• **Task statement**
Search the material for the string "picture" and copy each line where it occurs.

• **Extracted information**
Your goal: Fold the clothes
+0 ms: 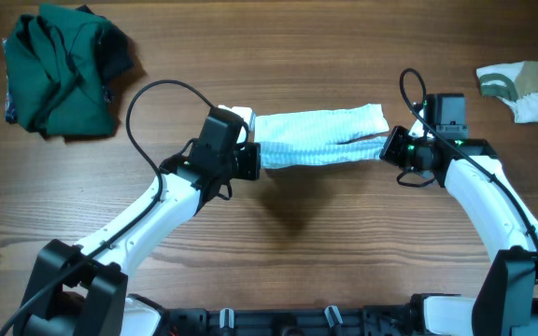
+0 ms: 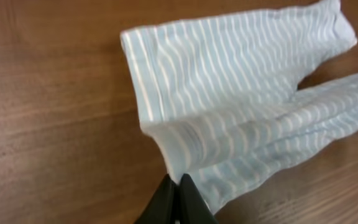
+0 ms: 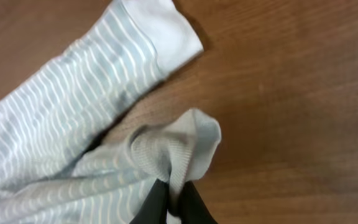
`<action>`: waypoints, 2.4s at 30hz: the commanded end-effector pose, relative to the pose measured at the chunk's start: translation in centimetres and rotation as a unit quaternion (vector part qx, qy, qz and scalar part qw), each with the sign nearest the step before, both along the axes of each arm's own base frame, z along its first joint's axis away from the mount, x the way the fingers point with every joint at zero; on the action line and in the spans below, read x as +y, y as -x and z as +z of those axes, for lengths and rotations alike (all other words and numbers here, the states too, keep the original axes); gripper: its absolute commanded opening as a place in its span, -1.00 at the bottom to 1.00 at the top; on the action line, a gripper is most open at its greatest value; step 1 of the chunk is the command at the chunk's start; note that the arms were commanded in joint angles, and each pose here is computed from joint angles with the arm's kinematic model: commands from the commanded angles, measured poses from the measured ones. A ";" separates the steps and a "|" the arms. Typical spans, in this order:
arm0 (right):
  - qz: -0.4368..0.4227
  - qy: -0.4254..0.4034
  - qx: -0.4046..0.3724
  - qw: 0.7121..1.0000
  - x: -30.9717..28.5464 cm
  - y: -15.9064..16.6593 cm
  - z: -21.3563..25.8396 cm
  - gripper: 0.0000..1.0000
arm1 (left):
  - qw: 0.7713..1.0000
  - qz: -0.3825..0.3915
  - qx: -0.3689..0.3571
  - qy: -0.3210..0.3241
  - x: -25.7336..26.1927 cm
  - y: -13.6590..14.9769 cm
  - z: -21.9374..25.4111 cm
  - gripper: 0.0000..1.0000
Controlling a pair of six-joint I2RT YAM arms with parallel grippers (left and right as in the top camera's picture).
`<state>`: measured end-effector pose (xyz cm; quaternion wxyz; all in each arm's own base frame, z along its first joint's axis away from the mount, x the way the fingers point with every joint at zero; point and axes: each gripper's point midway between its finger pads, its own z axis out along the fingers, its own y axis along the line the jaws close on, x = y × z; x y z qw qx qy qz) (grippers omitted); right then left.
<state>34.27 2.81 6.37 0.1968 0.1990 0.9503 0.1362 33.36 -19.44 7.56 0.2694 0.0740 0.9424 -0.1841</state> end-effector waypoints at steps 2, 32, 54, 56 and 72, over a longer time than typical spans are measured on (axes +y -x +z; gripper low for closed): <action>-0.011 -0.006 -0.032 0.999 0.1 -1.1 1.1 -0.91 | 0.999 0.005 -0.042 -0.018 0.4 -1.4 1.1 -0.92; -0.031 0.011 -0.047 0.998 1.0 -4.0 -1.5 -0.91 | 0.996 0.023 -0.087 -0.029 0.0 -4.8 -0.8 -0.49; -0.031 0.005 -0.037 0.999 1.2 -3.8 -2.1 -0.91 | 0.974 0.015 0.192 0.122 -3.0 5.9 -0.9 0.43; -0.028 -0.002 -0.037 0.999 1.5 -3.8 -2.0 -0.91 | 0.969 0.037 0.206 0.129 -3.1 5.6 -1.5 0.41; -0.027 0.000 -0.027 0.999 1.4 -3.4 -2.3 -0.92 | 0.953 0.098 0.243 0.150 -3.9 4.1 -4.9 0.31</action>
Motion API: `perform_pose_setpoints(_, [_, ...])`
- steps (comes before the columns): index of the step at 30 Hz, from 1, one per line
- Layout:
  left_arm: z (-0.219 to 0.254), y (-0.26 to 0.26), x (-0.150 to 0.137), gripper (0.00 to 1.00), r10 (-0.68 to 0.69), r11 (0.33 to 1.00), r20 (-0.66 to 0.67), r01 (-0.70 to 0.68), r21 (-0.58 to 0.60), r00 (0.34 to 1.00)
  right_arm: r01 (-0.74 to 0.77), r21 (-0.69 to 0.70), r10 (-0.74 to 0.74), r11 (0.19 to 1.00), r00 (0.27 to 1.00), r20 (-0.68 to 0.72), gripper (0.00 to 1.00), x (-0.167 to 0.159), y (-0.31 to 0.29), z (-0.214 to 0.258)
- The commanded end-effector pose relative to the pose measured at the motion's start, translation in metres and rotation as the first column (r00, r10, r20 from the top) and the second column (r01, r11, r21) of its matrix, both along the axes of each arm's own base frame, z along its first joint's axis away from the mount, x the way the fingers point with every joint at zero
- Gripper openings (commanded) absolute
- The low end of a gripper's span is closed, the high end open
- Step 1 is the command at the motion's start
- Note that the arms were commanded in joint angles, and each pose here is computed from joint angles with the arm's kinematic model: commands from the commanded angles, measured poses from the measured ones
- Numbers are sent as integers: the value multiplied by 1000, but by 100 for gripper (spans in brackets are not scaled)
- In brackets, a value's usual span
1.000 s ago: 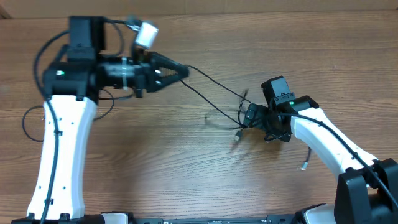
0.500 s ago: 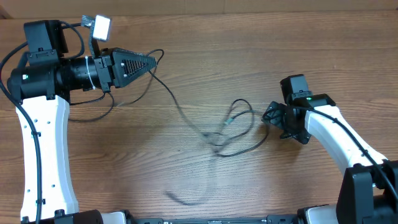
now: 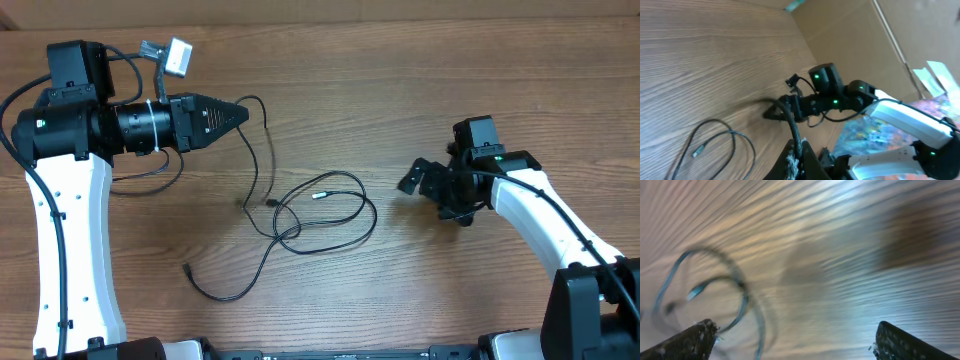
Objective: Untangle cables
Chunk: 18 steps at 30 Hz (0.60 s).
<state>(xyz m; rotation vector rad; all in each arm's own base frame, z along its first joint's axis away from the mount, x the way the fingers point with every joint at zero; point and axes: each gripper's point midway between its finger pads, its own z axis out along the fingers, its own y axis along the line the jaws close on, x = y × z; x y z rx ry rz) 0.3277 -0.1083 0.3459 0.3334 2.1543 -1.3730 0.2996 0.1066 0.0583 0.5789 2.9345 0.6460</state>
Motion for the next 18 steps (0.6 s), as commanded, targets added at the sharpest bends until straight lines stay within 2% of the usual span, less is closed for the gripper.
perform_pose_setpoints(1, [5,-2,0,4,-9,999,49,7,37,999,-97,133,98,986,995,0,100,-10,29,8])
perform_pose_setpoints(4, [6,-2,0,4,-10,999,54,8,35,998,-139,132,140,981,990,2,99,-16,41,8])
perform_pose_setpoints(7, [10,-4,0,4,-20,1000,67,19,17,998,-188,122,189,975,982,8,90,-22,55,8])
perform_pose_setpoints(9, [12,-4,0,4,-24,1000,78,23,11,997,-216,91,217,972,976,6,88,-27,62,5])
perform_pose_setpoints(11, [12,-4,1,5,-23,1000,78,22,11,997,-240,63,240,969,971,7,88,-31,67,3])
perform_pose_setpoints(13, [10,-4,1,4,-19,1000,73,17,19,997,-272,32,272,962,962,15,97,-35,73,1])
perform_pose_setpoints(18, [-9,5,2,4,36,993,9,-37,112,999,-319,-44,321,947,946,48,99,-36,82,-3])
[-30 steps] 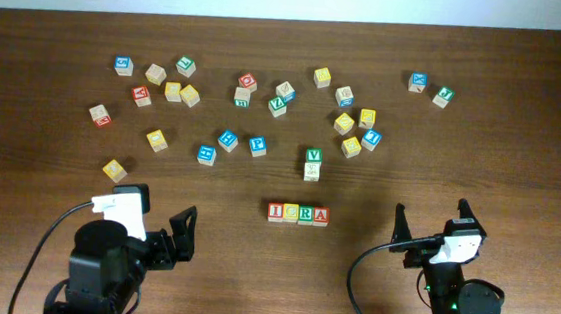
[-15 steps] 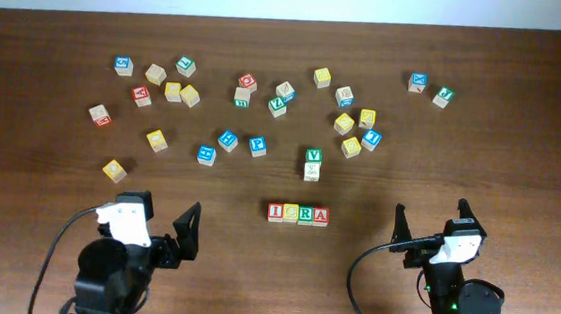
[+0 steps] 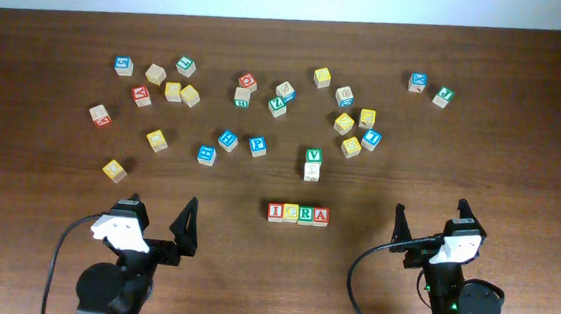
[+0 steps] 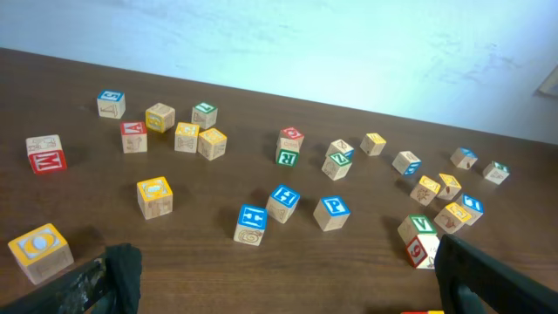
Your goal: Spell out ICRA
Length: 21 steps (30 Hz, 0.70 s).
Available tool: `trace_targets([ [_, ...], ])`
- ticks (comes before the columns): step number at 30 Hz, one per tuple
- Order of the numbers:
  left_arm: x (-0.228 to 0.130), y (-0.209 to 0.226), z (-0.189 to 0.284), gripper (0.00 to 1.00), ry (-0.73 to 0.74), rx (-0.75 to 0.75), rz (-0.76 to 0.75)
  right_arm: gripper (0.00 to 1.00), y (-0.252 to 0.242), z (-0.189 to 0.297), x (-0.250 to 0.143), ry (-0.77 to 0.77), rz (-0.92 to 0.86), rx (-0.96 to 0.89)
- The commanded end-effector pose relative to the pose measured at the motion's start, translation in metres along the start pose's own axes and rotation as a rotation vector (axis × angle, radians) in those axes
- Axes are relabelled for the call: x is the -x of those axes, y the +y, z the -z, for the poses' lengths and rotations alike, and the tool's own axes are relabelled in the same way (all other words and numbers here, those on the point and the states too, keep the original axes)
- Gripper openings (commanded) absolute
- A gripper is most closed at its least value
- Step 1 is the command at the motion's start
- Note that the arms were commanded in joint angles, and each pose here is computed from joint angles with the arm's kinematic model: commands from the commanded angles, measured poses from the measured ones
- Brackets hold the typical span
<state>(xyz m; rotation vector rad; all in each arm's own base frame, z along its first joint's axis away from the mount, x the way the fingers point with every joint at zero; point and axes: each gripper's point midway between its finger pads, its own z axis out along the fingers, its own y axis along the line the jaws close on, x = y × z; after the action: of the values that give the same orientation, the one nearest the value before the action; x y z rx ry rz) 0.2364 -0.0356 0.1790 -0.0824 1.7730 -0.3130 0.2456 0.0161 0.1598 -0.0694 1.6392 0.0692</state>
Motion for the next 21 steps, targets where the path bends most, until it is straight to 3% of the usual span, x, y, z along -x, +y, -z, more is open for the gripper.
trace_targets([
  [1,-0.003,0.004,-0.002,0.99,-0.042,0.007,-0.021,0.98,0.0,0.0,-0.003,0.003,-0.007,-0.002],
  [12,0.029,-0.005,0.001,0.99,-0.318,-0.052,-0.107,0.98,0.0,0.0,-0.003,0.003,-0.007,-0.002],
  [21,0.055,0.0,0.01,0.99,-0.437,-0.003,-0.14,0.98,0.0,0.0,-0.003,0.003,-0.007,-0.002],
])
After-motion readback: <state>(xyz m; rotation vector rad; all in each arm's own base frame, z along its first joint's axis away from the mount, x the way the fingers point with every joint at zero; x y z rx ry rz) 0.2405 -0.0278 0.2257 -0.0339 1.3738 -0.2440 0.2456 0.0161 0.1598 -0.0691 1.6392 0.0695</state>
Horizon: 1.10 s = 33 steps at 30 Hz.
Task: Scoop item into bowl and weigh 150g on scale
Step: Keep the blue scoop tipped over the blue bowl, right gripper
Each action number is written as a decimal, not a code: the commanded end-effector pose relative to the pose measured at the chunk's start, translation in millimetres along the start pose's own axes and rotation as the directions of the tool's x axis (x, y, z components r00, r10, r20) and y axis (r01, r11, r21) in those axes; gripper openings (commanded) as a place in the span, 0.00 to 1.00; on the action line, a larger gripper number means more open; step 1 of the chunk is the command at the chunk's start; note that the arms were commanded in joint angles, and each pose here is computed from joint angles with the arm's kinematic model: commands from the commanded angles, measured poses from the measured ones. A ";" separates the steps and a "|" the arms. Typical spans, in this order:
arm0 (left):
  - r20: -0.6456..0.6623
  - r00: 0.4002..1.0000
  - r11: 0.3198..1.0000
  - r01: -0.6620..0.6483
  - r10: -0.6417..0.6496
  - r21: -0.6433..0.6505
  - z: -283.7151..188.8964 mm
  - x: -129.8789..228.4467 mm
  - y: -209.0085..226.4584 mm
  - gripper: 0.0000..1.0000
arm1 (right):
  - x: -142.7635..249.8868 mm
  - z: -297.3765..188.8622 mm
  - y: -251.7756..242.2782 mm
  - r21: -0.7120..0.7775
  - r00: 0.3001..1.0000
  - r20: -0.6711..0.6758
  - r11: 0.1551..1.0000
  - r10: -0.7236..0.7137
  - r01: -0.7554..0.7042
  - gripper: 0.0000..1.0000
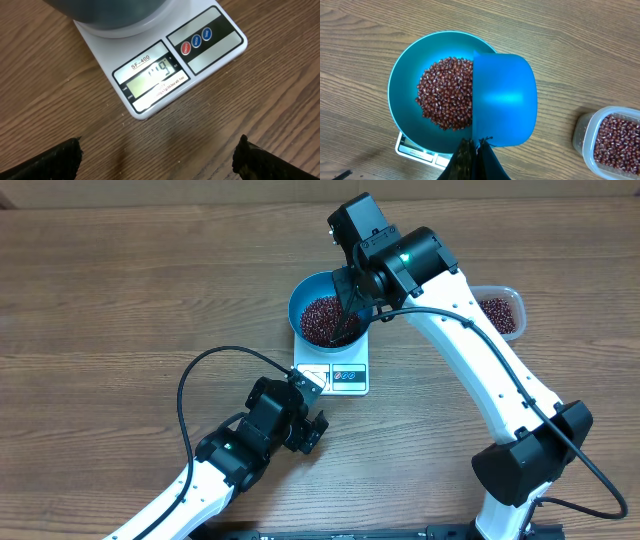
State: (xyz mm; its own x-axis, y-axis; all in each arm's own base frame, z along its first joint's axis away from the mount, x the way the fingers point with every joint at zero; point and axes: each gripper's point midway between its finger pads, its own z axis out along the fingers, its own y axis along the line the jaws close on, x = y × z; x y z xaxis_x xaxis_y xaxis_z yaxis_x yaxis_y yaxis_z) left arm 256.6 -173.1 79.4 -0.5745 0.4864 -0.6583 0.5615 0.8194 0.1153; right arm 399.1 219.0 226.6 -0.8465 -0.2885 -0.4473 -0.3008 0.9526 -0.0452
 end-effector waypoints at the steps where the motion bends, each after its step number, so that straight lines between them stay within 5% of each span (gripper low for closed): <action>1: 0.022 1.000 1.000 0.012 -0.012 -0.015 -2.4 -10.6 3.9 1.00 | -14.9 -27.7 -0.6 -0.011 0.996 0.085 1.000 0.020 -0.019 0.04; 33: 0.022 1.000 1.000 0.012 -0.012 -0.015 -2.4 -10.6 3.9 1.00 | -14.4 -27.5 5.6 -0.058 0.997 0.076 0.998 0.032 -0.027 0.04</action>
State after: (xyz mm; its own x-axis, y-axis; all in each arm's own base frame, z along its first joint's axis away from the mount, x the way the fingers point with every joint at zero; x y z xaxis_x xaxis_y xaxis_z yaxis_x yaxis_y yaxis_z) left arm 256.6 -173.1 79.4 -0.5745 0.4864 -0.6583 0.5615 0.8194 0.1153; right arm 399.4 221.1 226.9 -0.8488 -0.2765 -0.4507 -0.2955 0.9549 -0.0294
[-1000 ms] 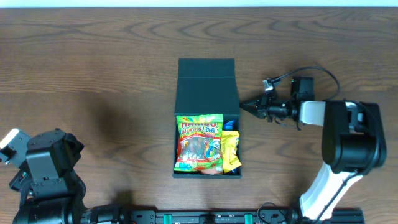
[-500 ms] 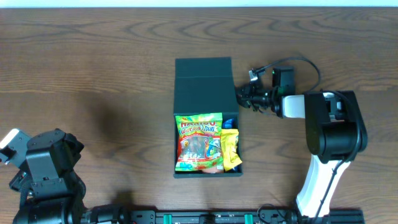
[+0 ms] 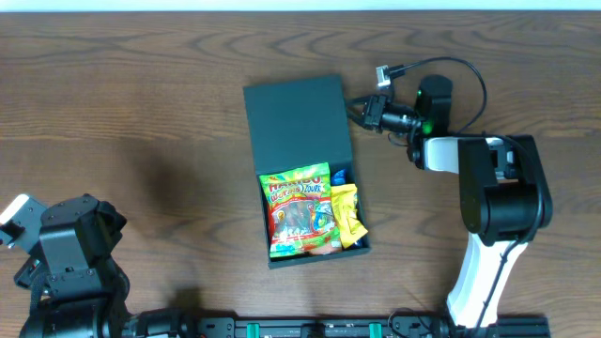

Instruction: Pack container

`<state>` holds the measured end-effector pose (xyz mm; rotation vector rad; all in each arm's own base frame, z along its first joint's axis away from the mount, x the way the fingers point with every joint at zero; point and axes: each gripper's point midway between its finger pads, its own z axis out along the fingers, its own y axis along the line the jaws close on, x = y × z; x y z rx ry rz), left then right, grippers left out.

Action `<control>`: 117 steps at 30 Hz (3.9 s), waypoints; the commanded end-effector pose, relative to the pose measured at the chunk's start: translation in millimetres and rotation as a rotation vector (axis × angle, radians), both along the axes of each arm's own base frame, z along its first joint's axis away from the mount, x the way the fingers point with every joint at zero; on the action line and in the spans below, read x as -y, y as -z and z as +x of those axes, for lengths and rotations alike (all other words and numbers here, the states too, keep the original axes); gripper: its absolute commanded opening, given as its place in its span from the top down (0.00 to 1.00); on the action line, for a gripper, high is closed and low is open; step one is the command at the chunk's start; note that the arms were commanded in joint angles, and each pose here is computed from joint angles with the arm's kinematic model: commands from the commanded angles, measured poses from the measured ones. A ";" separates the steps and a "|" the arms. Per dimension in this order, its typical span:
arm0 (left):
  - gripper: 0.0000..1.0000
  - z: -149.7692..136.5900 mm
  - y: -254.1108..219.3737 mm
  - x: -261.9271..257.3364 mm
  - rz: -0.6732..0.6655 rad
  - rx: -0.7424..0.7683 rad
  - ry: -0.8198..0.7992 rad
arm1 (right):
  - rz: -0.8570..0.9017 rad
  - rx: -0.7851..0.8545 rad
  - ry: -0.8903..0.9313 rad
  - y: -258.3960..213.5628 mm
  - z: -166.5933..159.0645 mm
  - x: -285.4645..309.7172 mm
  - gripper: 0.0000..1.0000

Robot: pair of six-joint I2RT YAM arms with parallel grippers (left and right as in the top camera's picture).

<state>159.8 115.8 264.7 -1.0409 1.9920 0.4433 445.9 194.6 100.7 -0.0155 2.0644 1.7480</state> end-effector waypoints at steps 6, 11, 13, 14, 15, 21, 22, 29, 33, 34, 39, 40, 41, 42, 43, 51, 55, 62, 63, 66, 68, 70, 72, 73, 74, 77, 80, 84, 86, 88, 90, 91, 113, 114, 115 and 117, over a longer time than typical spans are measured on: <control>0.05 -2.2 -4.1 -2.4 0.003 0.015 -0.021 | 0.073 0.140 -0.174 -86.3 -31.6 -11.5 0.99; 0.05 -2.2 -4.1 -2.4 0.003 0.015 -0.021 | 0.075 0.390 -0.273 -191.2 -82.1 -11.5 0.98; 0.05 -2.2 -4.1 -2.4 0.003 0.015 -0.021 | 0.071 0.484 -0.293 -223.4 -103.3 -11.0 0.99; 0.05 -2.2 -4.1 -2.4 0.003 0.015 -0.021 | 0.069 0.528 -0.300 -238.1 -113.9 -10.6 0.99; 0.05 -2.2 -4.1 -2.4 0.003 0.015 -0.021 | 0.066 0.568 -0.305 -251.1 -124.0 -9.8 0.99; 0.05 -2.2 -4.1 -2.4 0.003 0.015 -0.021 | 0.047 0.796 -0.337 -314.6 -190.1 -3.8 0.98; 0.05 -2.2 -4.1 -2.4 0.003 0.015 -0.021 | 0.041 0.840 -0.345 -321.2 -200.6 -2.8 0.99; 0.05 -2.2 -4.1 -2.4 0.003 0.015 -0.021 | 0.003 0.891 -0.377 -315.3 -226.1 -0.7 0.98; 0.05 -2.2 -4.1 -2.4 0.003 0.015 -0.021 | -0.129 0.740 -0.212 -267.6 -206.1 3.3 0.98; 0.05 -2.2 -4.1 -2.4 0.003 0.015 -0.021 | -0.240 0.653 -0.132 -241.8 -196.7 9.7 0.98; 0.05 -2.3 -4.2 -2.5 0.003 0.014 -0.021 | -0.526 0.365 -0.102 -169.6 -224.8 22.0 0.99; 0.05 -2.2 -4.1 -2.4 0.003 0.015 -0.021 | -0.539 0.336 -0.132 -164.2 -236.2 18.7 0.98; 0.05 -2.3 -4.2 -2.5 0.003 0.014 -0.021 | -0.556 0.314 -0.152 -159.2 -243.9 17.2 0.98; 0.05 -2.2 -4.1 -2.4 0.003 0.015 -0.021 | -0.596 0.276 -0.168 -150.1 -252.7 17.4 0.99; 0.05 -2.2 -4.1 -2.4 0.003 0.015 -0.021 | -0.638 0.238 -0.180 -140.7 -260.0 18.3 0.98; 0.05 -2.2 -4.1 -2.4 0.003 0.015 -0.021 | -0.527 0.090 -0.355 -44.2 -301.4 -24.9 0.98; 0.05 -2.2 -4.1 -2.4 0.003 0.015 -0.021 | -0.361 0.078 -0.386 -26.3 -309.1 -41.8 0.98; 0.05 -2.3 -4.2 -2.5 0.003 0.014 -0.021 | -0.372 -0.005 -0.408 22.3 -319.6 -38.7 0.99; 0.05 -2.2 -4.1 -2.4 0.003 0.015 -0.021 | -0.379 -0.023 -0.407 31.2 -321.0 -38.3 0.99; 0.05 -2.2 -4.1 -2.4 0.003 0.015 -0.021 | -0.407 -0.055 -0.395 52.2 -321.1 -36.7 0.98; 0.05 -2.2 -4.2 -2.4 0.003 0.014 -0.021 | -0.404 -0.065 -0.393 56.9 -319.2 -38.4 0.98; 0.05 -2.2 -4.1 -2.4 0.003 0.015 -0.021 | -0.396 -0.056 -0.389 58.1 -315.1 -41.3 0.98; 0.05 -2.2 -4.1 -2.4 0.003 0.015 -0.021 | -0.385 -0.035 -0.382 56.9 -310.4 -44.3 0.98; 0.05 -2.2 -4.1 -2.4 0.003 0.015 -0.021 | -0.379 -0.019 -0.381 55.4 -308.4 -45.9 0.98; 0.05 -2.2 -4.1 -2.4 0.003 0.015 -0.021 | -0.372 -0.015 -0.376 53.5 -306.9 -47.4 0.98; 0.05 -2.2 -4.1 -2.4 0.003 0.015 -0.021 | -0.297 -0.004 -0.419 37.0 -313.0 -58.9 0.98; 0.05 -2.2 -4.1 -2.4 0.003 0.015 -0.021 | -0.311 -0.005 -0.438 35.7 -323.3 -67.6 0.98; 0.05 -2.2 -4.1 -2.4 0.003 0.015 -0.021 | -0.492 -0.041 -0.339 65.9 -321.4 -62.4 0.98; 0.05 -2.2 -4.1 -2.4 0.003 0.015 -0.021 | -0.551 -0.080 -0.252 75.9 -311.7 -56.0 0.98; 0.05 -2.2 -4.1 -2.4 0.003 0.015 -0.021 | -0.584 -0.102 -0.168 80.7 -299.9 -50.6 0.98; 0.05 -2.2 -4.1 -2.4 0.003 0.015 -0.021 | -0.612 -0.119 -0.096 84.6 -290.3 -45.2 0.98; 0.05 -2.2 -4.1 -2.4 0.003 0.015 -0.021 | -0.629 -0.133 -0.039 86.9 -282.8 -40.7 0.98; 0.05 -2.2 -4.1 -2.4 0.003 0.015 -0.021 | -0.816 0.135 -0.099 32.8 -244.4 -75.7 0.98; 0.05 -2.2 -4.1 -2.4 0.003 0.015 -0.021 | -0.874 0.141 -0.100 32.4 -243.6 -70.7 0.98; 0.05 -2.2 -4.1 -2.4 0.003 0.015 -0.021 | -0.970 0.148 -0.094 30.6 -242.9 -61.5 0.98; 0.05 -2.2 -4.1 -2.4 0.003 0.015 -0.021 | -1.094 0.157 -0.077 24.9 -244.6 -50.2 0.98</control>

• **Solution for this exercise**
Controlling a pair of six-joint I2RT YAM arms with parallel grippers (left and right as in the top camera's picture).
Robot: pair of six-joint I2RT YAM arms with parallel grippers (left and right as in the top camera's picture).

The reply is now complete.